她根本不在乎王都谁来掌权,不过是在临走之时再给王都添一把火,让妘家死得更快些。
常朝带着丞相府的令牌,姜夫人一行坐的又是丞相府的马车,城门吏低头哈腰言辞恭敬,更加不可能来掀帘子查问车中贵人身份,出城非常顺利。
谢青鹤指点车夫往东走:“隽弟会去那里与我们汇合。”
他指的方向是他与伏传来时的方向,只要沿着驰道行走,绝不会与伏传失散。
真正出了城踏上归途,姜夫人就不怎么担心追兵了。
韩瞿被她临走时出的主意绊住,短时间内根本没有出卖她的机会,此行所有人都会骑马,快一步跑出来几十里路,王都想要派兵追赶也得担心会不会跑得太远被陈家伏击。
她更担心的是如何向陈起交代:“你到底是怎么想的?就这么带着隽儿来王都涉险!”
谢青鹤也在考虑这个问题。陈起必然已经气疯了,拿唯一的儿子没辙,以他的脾性肯定会迁怒身边人。最容易倒霉的是还躲在里梁山的陈利等侍卫,紧跟着就是小师弟,姜夫人。
但是,小师弟拿了一张免死金牌:“燕城王死于隽弟之手。”
姜夫人马上就明白了儿子的顾虑,说道:“不必担心我。”
她在王都一直躲在韩瞿背后,给韩瞿出了不少阴招。最得意的一件事,就是唆使百姓去燕城王府门口哭诉伸冤,才会有此后一连串的事件。与此相比,让韩瞿去离间太子与天子的关系,在荆王受刑时做手脚,那都是微不足道的小事。
陈起这人再是翻脸无情热衷迁怒,只有一条好处,不但论功行赏,他还赏罚分明。
姜夫人办的事一桩桩一件件都有陈起安排在她身边的奸细作证,就算杀死燕城王的功劳被伏传分去了一半,她在王都所做的一切也足够让陈起消除对她的戒心,重新将她视为妻室。
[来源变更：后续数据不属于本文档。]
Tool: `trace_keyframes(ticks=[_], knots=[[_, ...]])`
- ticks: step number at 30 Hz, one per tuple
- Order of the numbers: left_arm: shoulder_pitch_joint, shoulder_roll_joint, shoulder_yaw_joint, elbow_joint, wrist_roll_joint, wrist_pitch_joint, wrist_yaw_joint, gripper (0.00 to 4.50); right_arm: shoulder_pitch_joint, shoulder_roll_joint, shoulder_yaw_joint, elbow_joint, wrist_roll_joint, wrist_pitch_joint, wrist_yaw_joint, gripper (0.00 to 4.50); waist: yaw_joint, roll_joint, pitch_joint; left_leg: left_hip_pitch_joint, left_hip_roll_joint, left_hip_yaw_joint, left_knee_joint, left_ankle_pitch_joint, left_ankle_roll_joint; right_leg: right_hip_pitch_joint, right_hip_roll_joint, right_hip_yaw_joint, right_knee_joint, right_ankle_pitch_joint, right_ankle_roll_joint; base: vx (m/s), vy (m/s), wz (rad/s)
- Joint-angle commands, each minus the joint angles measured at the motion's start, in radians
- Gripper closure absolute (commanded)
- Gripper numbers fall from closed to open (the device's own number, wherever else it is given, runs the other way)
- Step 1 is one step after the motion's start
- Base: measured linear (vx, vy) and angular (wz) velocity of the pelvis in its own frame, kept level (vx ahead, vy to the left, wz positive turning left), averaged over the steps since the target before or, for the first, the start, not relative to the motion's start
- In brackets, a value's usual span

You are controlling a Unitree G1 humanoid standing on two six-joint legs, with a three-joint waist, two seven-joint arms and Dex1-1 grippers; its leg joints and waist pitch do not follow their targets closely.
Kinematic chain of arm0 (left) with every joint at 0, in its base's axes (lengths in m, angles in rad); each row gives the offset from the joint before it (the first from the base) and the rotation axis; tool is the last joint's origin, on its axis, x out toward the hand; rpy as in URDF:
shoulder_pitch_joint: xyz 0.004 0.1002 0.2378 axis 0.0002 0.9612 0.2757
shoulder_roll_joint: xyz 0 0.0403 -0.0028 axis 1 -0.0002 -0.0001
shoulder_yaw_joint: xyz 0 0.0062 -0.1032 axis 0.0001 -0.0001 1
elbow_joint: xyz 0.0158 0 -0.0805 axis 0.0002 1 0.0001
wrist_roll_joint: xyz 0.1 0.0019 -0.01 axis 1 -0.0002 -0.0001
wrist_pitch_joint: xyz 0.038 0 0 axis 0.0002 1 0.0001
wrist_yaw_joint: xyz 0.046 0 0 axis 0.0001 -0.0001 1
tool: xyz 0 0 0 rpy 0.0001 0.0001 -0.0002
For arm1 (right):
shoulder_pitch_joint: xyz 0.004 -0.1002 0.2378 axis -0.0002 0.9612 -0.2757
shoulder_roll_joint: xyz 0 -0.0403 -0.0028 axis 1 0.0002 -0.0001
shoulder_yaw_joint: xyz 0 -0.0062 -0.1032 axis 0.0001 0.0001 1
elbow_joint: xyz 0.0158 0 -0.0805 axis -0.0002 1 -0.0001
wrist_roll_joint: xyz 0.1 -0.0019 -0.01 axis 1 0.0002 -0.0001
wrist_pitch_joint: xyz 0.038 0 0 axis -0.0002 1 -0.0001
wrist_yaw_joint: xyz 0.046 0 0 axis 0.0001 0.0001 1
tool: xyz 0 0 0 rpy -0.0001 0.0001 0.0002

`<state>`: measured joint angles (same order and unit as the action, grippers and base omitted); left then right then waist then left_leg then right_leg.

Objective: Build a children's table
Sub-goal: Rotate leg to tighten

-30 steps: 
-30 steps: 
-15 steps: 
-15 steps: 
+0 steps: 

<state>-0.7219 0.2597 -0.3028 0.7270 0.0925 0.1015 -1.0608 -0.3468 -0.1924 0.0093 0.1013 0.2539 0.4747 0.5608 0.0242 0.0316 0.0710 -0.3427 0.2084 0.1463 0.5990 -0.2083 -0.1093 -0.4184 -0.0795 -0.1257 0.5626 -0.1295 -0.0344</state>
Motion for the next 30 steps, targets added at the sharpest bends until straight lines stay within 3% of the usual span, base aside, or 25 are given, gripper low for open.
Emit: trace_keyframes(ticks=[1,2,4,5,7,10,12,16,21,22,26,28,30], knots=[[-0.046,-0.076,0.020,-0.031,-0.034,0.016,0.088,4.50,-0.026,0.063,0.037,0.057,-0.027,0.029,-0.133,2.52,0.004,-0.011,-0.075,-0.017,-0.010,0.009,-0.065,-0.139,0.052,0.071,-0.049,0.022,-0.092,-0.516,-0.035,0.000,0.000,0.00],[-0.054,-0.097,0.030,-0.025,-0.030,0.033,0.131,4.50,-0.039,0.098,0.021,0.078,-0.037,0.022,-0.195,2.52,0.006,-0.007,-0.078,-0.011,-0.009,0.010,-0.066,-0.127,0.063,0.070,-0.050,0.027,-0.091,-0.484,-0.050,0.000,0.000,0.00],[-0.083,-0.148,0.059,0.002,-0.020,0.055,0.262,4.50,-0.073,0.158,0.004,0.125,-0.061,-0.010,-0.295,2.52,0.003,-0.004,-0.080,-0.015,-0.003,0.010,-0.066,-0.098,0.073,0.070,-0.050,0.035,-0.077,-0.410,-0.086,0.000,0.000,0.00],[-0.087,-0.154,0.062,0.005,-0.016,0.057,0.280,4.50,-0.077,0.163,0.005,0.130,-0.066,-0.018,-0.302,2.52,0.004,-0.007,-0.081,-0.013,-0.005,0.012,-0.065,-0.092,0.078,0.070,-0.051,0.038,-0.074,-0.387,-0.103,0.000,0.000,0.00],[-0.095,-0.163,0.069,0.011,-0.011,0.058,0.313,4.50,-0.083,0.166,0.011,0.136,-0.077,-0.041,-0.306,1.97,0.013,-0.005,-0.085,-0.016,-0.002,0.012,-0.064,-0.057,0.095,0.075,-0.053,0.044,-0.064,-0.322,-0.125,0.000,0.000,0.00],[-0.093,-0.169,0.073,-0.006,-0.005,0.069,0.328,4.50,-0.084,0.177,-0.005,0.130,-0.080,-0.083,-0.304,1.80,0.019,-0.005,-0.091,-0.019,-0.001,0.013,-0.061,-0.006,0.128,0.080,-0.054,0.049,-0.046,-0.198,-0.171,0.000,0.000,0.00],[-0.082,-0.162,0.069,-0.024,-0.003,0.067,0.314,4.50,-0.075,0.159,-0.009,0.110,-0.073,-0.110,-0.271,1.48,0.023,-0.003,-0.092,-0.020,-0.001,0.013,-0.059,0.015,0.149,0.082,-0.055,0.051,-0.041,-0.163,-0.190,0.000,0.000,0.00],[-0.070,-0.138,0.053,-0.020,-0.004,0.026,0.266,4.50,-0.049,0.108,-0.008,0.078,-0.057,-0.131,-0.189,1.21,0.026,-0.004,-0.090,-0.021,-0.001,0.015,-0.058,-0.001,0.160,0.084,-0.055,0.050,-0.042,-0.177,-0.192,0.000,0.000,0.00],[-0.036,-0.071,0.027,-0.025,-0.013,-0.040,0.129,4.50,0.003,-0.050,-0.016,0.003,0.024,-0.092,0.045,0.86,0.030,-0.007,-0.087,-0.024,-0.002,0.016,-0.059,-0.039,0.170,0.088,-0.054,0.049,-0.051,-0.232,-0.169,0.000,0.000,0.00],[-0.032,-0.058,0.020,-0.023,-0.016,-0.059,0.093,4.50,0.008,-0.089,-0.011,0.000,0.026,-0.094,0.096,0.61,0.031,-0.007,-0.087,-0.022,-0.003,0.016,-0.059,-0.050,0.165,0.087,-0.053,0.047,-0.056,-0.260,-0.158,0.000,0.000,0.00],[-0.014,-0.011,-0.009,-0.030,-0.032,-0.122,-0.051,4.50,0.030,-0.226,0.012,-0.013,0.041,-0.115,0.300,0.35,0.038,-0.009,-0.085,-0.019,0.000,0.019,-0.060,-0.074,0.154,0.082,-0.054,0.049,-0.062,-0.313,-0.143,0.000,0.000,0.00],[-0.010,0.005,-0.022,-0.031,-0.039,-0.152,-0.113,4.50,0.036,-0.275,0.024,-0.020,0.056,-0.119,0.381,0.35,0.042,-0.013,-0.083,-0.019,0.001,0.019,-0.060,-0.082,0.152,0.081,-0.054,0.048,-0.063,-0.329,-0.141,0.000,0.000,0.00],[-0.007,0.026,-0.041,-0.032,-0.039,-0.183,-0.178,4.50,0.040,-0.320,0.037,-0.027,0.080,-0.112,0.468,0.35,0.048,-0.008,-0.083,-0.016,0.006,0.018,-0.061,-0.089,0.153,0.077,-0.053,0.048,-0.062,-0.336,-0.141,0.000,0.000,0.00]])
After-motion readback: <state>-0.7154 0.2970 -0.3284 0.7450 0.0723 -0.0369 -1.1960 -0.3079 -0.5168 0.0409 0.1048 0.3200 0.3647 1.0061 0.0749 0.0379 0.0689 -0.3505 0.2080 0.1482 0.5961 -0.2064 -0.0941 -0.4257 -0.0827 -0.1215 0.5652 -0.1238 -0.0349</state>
何况,姜夫人走的时候,谢青鹤还老实待在青州。这事和姜夫人实在关系不大。
姜夫人叹气:“你说你来有什么用?”
谢青鹤把这段时间的经历梳理了一遍,好像是没帮上什么忙,顿时哑口无言。
常夫人在旁细声细气地替谢青鹤与伏传鸣不平:“若不是小郎君来通风报信,我们在丞相府不知道宫中情况,韩瞿得势,说不得要拿我们要挟家中。韩瞿失势,必然会出卖我们。”
皇帝和燕城王一起死去的局面,谁都没有事先预测过。
韩瞿失势卖人是必然的,这点都没有疑问。唯一不能确定的是,如果韩瞿矫诏控制了王都,他会怎么做?识时务地按照先前约定直接向陈家投诚?还是不自量地想要取代天子之位?
身边没有伏传这样的高手迅速传递消息,在王都失去了先机,下场会非常可怕。
姜夫人不喜欢认错,厚着脸皮结束话题:“罢了。”
常夫人掀起车帘张望一番,失望地说:“隽儿能追得上来么?要不要等一等他?”
跟车的纱女离开之后,常朝就换来车辕上守卫。听见姐姐担心,常朝隔着门帘请示道:“阿姊别担心,我去迎一迎。”
“他不会丢,你往别处跑就说不定了。”谢青鹤不让常朝离开,“再走几里路,挨着荒废的驰道,找个地方扎营。最迟天黑之前,隽弟一定会找过来。”
姜夫人不大喜欢这个计划,看了常夫人一眼,倒也没有出声拒绝。